Ridiculus - should have another 3 to 4 weeks of ice. Winter's in NE Ohio stink the last 3 years. At least this one was better than the last two, but want a real winter with a long ice season.\\


----------



## drsteelhead (Jan 22, 2016)

What's everyone's go to fish for ice out. Walleye? Pike? Bass? Looking to maybe buy a boat this year...


----------



## c. j. stone (Sep 24, 2006)

Would think there's still fishable ice in SP marina bay? Bad shoreline not a problem, could get on off one of the docks. Been pretty quiet on here for that area. Could be a bad, or "Good" sign! In any case with the warm-up AND STINKING RAIN, "Be Careful" if you go there!


----------



## ezbite (May 25, 2006)

If you go out on that ice your stupid.. I was just out there, yes I walked out at the graveyard, fog and layer of water made me uneasy. walnut run is running fast and pouring warm water into the lake. About 3' of open water at the state park.. that's all I needed to see.. open water soon my friends.:


----------



## DHower08 (Nov 20, 2015)

2 weeks max we will be able to get a boat in somewhere


----------



## leadcorebean (Jul 17, 2006)

my wife tells me why are you an a-hole everyday! so i guess being called stupid is an improvement.. ill be on the ice tomorrow Susan


----------



## joekacz (Sep 11, 2013)

leadcorebean said:


> my wife tells me why are you an a-hole everyday! so i guess being called stupid is an improvement.. ill be on the ice tomorrow Susan


Hey LB I didn't see a "LOL" or "HAHA" after your post. Do you think she meant it??!? LOLLOL


----------



## brad crappie (Sep 29, 2015)

c. j. stone said:


> Would think there's still fishable ice in SP marina bay? Bad shoreline not a problem, could get on off one of the docks. Been pretty quiet on here for that area. Could be a bad, or "Good" sign! In any case with the warm-up AND STINKING RAIN, "Be Careful" if you go there!

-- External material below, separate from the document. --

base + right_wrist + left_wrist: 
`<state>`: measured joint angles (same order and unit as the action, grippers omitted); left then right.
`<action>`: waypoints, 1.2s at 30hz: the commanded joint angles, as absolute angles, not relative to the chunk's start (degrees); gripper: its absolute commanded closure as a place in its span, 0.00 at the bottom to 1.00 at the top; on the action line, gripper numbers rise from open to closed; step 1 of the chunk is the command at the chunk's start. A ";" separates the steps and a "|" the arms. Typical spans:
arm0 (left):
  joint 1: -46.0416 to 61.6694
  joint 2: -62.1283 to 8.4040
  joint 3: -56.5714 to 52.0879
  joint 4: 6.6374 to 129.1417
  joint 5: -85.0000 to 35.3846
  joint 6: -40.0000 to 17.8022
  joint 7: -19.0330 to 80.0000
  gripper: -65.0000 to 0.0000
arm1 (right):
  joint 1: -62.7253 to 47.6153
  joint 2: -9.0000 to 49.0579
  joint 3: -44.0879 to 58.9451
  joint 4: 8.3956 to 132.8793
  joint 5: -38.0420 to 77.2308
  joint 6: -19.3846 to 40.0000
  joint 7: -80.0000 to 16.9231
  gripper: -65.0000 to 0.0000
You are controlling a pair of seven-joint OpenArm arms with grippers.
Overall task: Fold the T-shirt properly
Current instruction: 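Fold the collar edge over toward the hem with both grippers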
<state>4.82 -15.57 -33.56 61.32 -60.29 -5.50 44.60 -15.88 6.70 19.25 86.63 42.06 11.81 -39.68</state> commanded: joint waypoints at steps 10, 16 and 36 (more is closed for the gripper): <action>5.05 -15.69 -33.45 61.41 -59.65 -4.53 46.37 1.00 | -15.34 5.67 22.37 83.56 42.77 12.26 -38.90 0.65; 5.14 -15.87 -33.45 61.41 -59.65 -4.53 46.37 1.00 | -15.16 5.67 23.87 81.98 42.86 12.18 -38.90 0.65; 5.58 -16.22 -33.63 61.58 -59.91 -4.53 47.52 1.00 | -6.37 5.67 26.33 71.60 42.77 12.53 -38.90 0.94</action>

Can u say overfished or just got hammered to much!!


----------



## fishingfool101 (Mar 2, 2014)

ezbite said:


> If you go out on that ice your stupid.. I was just out there, yes I walked out at the graveyard, fog and layer of water made me uneasy. walnut run is running fast and pouring warm water into the lake. About 3' of open water at the state park.. that's all I needed to see.. open water soon my friends.:


With the heavy and constant rain last night I'm sure it is unsafe. Guys putting boards down and walking off docks for panfish is surely not worth the effort !!!


----------



## ezbite (May 25, 2006)

leadcorebean said:


> my wife tells me why are you an a-hole everyday! so i guess being called stupid is an improvement.. ill be on the ice tomorrow Susan


 I'm not calling anyone stupid, I should of worded it differently. My point is the ice isn't safe IMO.


----------



## Eye Dr (Mar 23, 2010)

I agree. It’s over! I put my ice fishing stuff away yesterday. These conditions is when accidents happen. Be careful if you do go out!


----------



## c. j. stone (Sep 24, 2006)

brad crappie said:


> Can u say overfished or just got hammered to much!!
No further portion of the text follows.